▶ _Problem requirements_: Report every line below that has the string "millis" in it.

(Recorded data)
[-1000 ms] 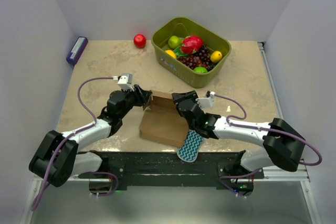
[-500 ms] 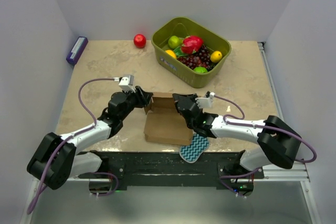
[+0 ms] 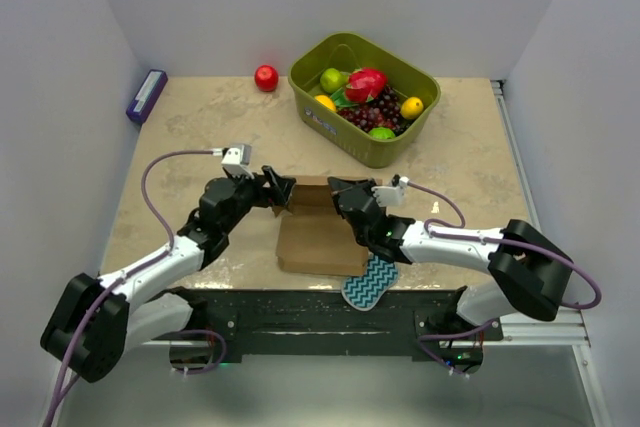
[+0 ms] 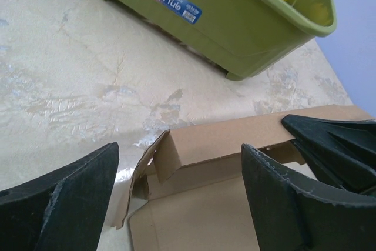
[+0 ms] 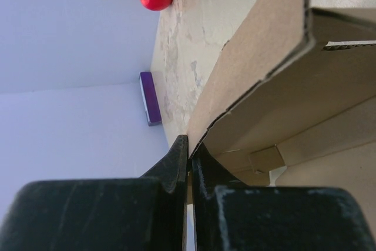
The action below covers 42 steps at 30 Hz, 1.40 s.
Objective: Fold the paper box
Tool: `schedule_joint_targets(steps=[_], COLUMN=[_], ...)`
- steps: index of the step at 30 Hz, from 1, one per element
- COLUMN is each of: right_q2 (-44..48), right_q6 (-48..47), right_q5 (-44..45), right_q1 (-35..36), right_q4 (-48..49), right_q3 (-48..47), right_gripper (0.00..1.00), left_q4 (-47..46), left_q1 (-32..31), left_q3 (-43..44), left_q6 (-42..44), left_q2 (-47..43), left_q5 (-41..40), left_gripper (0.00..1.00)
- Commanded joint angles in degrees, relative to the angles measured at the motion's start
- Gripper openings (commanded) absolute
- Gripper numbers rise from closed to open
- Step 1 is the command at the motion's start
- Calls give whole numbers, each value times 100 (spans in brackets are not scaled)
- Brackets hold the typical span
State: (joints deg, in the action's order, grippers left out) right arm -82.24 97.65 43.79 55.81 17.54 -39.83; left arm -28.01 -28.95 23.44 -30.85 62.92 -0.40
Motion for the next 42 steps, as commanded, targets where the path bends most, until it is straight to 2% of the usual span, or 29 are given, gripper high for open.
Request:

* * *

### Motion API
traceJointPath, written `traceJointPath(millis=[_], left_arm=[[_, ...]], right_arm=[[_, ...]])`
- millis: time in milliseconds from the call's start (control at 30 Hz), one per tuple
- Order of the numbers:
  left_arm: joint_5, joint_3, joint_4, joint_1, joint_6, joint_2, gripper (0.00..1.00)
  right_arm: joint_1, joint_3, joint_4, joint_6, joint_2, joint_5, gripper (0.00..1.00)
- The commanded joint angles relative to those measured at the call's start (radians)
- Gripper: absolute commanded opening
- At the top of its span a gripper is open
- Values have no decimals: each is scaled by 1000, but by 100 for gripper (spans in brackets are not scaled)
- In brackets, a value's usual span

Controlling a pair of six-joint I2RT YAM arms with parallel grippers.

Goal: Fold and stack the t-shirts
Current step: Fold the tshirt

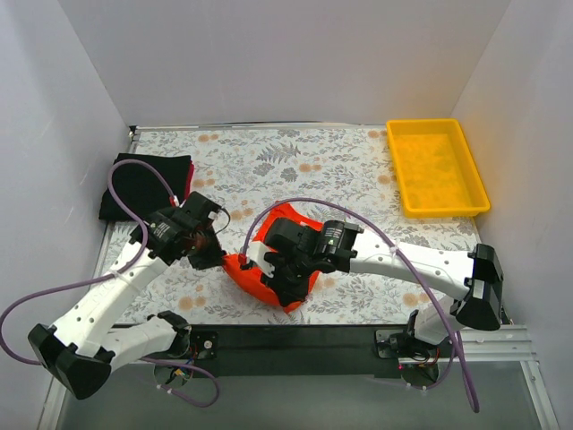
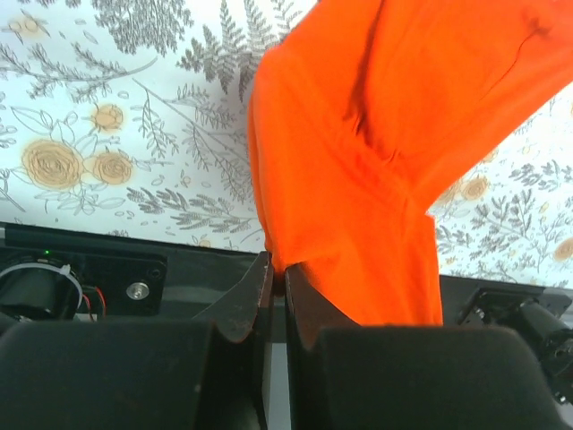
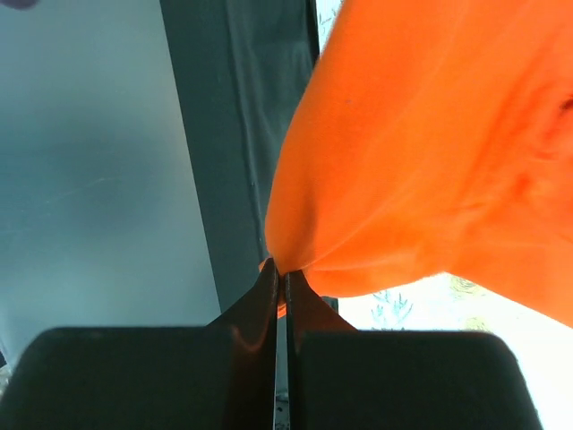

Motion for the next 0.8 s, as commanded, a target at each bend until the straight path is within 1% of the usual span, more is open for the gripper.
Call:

▶ _Solution below_:
traceJointPath, written `traceJointPath(millis=[_], left_arm=[[_, ...]], right_arm=[[_, ...]])`
- millis: time in milliseconds from the call's start (control at 30 Hz), one per tuple

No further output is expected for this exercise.